Thursday, July 12, 2007

Outside Looking In

I was one of the millions of people who paid their money to see the new Harry Potter movie. We did not catch the midnight showing, but we did catch the first morning show at 8:45 yesterday morning. I was not alone. I had my family with me, more to the point, I was with them. We, of course, we not alone either, as there were many, many people there to also catch the first showing.

I find it amazing that so many people are caught up in the story and I wonder what it is. You see, I am one of the few who do not get it. I always feel like I'm on the outside of an inside joke.

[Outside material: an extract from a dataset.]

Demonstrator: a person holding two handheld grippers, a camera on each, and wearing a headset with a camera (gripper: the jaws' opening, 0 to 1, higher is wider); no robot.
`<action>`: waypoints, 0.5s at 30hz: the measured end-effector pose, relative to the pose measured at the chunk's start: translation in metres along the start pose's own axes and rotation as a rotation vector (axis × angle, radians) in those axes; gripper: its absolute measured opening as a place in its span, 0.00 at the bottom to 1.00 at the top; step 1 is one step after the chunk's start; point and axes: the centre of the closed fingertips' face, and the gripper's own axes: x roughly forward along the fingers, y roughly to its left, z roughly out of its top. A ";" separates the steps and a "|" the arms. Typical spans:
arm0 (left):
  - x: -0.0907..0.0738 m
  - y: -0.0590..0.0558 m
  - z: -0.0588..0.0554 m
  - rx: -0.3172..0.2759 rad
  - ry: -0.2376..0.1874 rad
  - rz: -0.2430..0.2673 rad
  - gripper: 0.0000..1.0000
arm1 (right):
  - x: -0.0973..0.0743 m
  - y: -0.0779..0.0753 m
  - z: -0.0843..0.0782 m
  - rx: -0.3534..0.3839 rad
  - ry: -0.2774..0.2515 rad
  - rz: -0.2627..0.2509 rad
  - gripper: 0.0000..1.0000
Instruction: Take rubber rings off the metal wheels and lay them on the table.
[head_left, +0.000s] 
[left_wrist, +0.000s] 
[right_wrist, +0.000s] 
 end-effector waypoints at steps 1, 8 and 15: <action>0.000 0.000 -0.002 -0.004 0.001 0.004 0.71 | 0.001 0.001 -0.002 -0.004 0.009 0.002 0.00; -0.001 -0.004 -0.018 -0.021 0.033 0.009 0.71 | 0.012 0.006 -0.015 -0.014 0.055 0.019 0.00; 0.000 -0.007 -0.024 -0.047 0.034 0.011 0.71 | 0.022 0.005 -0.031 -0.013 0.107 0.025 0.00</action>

I do not read the books. I have no problem with them other than I cannot get interested. I tried to read the books aloud at one point. I thought it would be a good opportunity to exercise my speaking voice, but I could not stay awake reading. I fall to sleep often while reading, which is not strange, what is strange was falling asleep while reading aloud. It’s quite embarrassing to be awaken by angry young children because you starting snoring during the best part. I do this in movies as well, but they can continue to watch without me. It was not so easily managed when I am the reader.

As I said, I never understood the fascination with Harry Potter and I don’t completely get the die hard following. But I do get that the story was not written for me. I understand my kids liking it. My parents- I do not get. My co-workers- I do not get. The critiques saying it might not be for small children- I do not get.

Maybe it’s because I am a “muggle” and I realize it. Maybe it’s because my shoes are on too tight and my heart is 2 sizes too small. In any case, I enjoyed the scenes of the movie. I enjoyed the looks on the faces of my kids, before, during and after, and I relish the conversations we will all share now discussing this last movie, the tweener book already published and the one forthcoming. I don’t get the hoopla, but I do get the opportunity to be part of my kids’ imagination!